Transcribe the listing underneath, keeping each word exact and omitting the images.

GIVEN MATERIAL START

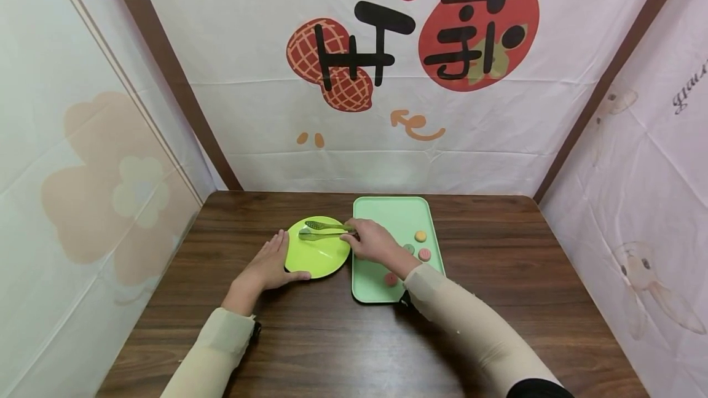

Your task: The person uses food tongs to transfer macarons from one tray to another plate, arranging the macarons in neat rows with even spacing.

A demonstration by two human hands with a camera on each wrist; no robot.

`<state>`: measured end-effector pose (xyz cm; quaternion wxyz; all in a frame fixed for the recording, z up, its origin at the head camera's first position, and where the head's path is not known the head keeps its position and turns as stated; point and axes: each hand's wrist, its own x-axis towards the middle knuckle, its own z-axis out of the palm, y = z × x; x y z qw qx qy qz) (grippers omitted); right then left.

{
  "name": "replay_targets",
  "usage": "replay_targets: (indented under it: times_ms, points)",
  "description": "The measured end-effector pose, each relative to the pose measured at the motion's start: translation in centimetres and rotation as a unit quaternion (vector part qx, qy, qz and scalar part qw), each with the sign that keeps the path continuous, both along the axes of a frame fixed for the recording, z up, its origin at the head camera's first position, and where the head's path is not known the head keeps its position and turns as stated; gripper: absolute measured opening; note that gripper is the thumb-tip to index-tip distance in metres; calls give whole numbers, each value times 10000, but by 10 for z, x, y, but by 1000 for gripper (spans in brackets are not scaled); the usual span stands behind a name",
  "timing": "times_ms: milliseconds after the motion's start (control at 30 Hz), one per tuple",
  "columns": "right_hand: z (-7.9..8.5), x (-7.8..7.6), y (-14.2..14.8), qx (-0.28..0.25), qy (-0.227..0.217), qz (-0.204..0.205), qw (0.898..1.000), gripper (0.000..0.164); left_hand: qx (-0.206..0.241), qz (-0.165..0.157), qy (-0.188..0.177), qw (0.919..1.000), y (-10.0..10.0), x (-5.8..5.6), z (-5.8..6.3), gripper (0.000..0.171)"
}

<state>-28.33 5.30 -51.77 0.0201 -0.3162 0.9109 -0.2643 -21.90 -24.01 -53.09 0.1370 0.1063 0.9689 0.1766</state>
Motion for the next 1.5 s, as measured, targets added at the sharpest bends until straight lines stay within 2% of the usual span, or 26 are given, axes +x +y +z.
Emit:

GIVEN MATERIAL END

- RESPONSE AREA -
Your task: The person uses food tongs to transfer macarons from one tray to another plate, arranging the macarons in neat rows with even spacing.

A demonstration by two human hands with a camera on each wrist; no robot.

`<state>`: measured end-effector pose (xyz cm; quaternion wxyz; all in a frame fixed for the recording, z up, its origin at the head camera's first position, and where the head's path is not known the head keeps its position and turns as stated; point and axes: each hand's wrist, its own x-axis towards the middle knuckle, its own z-axis out of the palm, y = z × x; x y z qw qx qy qz) (grippers omitted); right then left.

{
  "name": "replay_targets",
  "usage": "replay_targets: (indented under it: times_ms, points)",
  "description": "The measured end-effector pose, each relative to the pose measured at the motion's start: translation in centimetres and rotation as a unit quaternion (vector part qx, qy, qz and scalar part qw), each with the sign that keeps the path continuous, both along the axes of a frame fixed for the recording, z up, its origin at the head camera's first position, and where the head's path is not known the head keeps its position and turns as stated; gripper: absolute measured opening; note that gripper is the thumb-tip to index-tip distance in metres; calls give whole numbers, each value times 10000, but by 10 for z, x, y, but by 1000 for gripper (spans in brackets are not scaled); the usual span stands behind a name",
  "timing": "times_ms: milliseconds after the motion's start (control at 30 Hz), one per tuple",
  "columns": "right_hand: z (-7.9..8.5), x (-7.8..7.6), y (-14.2..14.8), qx (-0.28..0.25), qy (-0.227..0.217), qz (-0.204..0.205), qw (0.898..1.000), gripper (0.000..0.164); left_hand: qx (-0.206..0.241), qz (-0.165..0.157), qy (-0.188..0.177), qw (0.919..1.000), y (-10.0..10.0), x (-5.8..5.6), z (-5.8..6.3), gripper (0.000..0.171)"
}

<state>-28.33 5.30 -51.77 0.0201 -0.3162 0.9109 -0.2643 -21.90 -24.01 -53.09 0.1370 0.1063 0.9689 0.1766</state>
Motion for the next 1.5 s, as measured, targets added at the sharpest bends until straight lines stay within 2% of the usual span, or 26 are given, axes +x +y +z.
Emit:

Work on this exercise is finished.